It’s one of the worst nightmares for landlords — a tenant who hasn’t paid rent for weeks and won’t vacate the property.
Unfortunately a good tenant can quickly turn into a bad tenant.
This can happen due to personal troubles, health issues, drugs, they lose their job or get divorced.
But the problem is, as a property investor you not only stand to lose out on your rental income, which you’re most likely relying on to help pay your mortgage, but you may not be able to access your property or find new tenants until your existing tenants leave.
And the end result is that you could be significantly out of pocket.
So what are your rights as a landlord if this happens?
Well, it all starts before you take on a tenant.
Make sure your property manager checks their past rental history using a national rental databases and make sure your potential tenant doesn’t overextend themselves.
I believe it’s important to have a good line of communication with your tenant by using a good property manager.
Hopefully they’ll have done regular inspections of your property and answered any tenant requests promptly.
This should make communication during challenging times a little easier.
Tenancy legislation is a State based law so it’s critical that you have a proficient property manager looking after your interests to stay within the laws when this type of unpleasant situation arises.
Find out why your tenant is in arrears
Your property manager should know the day your tenant is in arrears by checking their trust bank account.

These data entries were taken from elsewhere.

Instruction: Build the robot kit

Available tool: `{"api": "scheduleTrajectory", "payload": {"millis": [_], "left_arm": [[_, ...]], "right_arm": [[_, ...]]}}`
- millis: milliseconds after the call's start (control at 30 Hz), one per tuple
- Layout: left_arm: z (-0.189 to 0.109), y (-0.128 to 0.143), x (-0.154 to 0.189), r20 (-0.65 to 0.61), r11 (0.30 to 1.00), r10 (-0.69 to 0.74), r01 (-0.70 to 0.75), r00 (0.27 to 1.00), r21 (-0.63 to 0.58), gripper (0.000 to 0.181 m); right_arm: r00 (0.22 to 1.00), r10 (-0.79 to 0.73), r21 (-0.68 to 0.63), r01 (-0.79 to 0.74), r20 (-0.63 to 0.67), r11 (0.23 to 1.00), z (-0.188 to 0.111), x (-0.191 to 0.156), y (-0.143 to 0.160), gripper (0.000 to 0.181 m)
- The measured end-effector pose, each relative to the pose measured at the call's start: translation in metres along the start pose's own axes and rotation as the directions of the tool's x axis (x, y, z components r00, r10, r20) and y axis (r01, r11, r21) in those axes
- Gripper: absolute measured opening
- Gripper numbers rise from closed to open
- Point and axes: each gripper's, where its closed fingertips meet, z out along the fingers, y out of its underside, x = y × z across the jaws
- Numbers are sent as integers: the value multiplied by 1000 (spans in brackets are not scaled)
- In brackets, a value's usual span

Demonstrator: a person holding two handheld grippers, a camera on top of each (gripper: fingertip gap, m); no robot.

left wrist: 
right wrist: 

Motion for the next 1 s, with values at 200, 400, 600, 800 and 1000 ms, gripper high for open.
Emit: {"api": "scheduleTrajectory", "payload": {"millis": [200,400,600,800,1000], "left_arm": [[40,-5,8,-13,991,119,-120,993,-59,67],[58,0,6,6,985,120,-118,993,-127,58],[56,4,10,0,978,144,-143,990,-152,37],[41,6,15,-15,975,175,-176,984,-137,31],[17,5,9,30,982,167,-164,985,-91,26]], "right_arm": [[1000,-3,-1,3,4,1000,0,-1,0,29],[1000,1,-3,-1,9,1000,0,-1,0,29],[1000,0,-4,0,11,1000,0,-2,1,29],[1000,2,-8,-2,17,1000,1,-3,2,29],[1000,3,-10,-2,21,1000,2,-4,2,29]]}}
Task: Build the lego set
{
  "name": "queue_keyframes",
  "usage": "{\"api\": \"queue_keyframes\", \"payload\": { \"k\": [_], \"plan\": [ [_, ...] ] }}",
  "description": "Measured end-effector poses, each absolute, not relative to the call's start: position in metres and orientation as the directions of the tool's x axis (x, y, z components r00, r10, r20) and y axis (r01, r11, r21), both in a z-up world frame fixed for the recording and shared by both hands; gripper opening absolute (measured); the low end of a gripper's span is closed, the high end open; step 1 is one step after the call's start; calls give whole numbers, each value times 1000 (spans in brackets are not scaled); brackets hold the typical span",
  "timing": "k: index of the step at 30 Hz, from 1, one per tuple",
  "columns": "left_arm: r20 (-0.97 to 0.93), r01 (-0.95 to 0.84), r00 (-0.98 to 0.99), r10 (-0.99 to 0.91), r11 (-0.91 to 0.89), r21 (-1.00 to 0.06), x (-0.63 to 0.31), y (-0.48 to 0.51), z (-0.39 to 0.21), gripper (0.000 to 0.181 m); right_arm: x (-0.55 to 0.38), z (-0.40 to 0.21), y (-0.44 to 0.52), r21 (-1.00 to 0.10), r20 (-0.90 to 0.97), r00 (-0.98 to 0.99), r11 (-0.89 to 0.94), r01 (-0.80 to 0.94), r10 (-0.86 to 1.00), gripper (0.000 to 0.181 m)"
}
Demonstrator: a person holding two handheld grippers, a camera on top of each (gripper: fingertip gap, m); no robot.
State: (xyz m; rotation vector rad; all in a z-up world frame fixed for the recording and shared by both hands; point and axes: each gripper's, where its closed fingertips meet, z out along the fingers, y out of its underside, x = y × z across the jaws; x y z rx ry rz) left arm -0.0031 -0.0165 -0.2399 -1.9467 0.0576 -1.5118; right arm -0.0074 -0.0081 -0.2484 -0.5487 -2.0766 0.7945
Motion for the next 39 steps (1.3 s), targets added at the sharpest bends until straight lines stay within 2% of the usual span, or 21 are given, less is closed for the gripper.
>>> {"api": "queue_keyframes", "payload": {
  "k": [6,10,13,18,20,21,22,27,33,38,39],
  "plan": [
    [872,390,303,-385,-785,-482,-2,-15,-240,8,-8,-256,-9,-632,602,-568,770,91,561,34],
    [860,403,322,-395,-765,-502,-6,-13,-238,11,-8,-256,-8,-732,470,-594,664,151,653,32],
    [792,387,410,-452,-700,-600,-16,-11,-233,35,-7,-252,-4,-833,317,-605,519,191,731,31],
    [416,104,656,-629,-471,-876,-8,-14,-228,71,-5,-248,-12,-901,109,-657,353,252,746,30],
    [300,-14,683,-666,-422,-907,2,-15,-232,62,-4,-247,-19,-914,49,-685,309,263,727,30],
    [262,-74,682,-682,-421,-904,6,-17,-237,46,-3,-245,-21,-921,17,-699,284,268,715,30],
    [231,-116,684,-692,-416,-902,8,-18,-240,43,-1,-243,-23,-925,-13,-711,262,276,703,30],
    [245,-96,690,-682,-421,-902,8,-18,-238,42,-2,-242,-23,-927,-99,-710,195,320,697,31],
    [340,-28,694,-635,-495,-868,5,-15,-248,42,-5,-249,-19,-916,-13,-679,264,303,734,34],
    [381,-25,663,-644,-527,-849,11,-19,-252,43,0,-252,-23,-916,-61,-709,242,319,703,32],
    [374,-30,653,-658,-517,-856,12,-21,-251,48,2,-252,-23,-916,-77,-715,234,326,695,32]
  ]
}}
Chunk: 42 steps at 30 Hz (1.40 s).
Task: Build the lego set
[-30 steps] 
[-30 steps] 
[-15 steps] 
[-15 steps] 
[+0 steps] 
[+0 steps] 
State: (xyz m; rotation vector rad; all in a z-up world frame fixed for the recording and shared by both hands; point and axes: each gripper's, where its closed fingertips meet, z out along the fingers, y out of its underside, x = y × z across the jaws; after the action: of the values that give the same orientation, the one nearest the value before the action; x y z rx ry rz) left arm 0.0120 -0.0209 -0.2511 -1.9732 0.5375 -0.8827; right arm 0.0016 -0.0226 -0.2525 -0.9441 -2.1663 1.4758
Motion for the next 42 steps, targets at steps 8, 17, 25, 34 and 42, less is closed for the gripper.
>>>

Their first step should be to find out why your tenant isn’t paying rent, and to begin making polite enquiries and assist in minimising your loss.
The reason you haven’t received the rent could be something quite simple and easily fixed, such as:
- simple forgetfulness
- temporary cash flow problems
- a misunderstanding between joint tenants
Or it could be something more complicated and long-term, such as:
- your tenant has lost their job
- your tenants are a couple and have split up
- your tenant is suffering from challenging personal issues (such as bereavement or work-related stress).
What your property manager should do next
If a tenant does not pay their rent by the due date, they are considered to be ‘in arrears’.
In Victoria if tenants become 14 days or more in arrears, they can be issued with an official notice to vacate.
The number of days in rental arrears before these notices can be sent varies around Australia, so it is important to be familiar with your local tenancy laws.
But a landlord or property manager cannot evict a tenant, the proper procedures must be followed.
Firstly, the notice must be correctly worded and correctly delivered including, being delivered by registered post.
Then the matter must be brought before the relevant tenancy authority such as VCAT or the NSW Civil and Administrative Tribunal.
The tribunal may then issue a warrant of possession to evict the tenant.
However at Metropole Property Management we try and nip things in the bud by monitoring arrears daily, because if a tenant falls behind in their rent, the sooner you know about it, the sooner you can attempt to resolve the issue and mitigate any financial loss.
We call and email the tenants and then send a breach notice outlining that they have failed to pay their rent on time after they’ve been in arrears for 3 days.
Going to the tribunal is the last resort.
Often the matter can be resolved by giving the tenant the option to make part rental payments or more frequent payments such as weekly to get them through what is hopefully just a bad patch.
If the tenant must be evicted, you will most likely be able to retain part or all of the bond to make up for your loss.
And any additional loss should be covered by your Landlord’s insurance.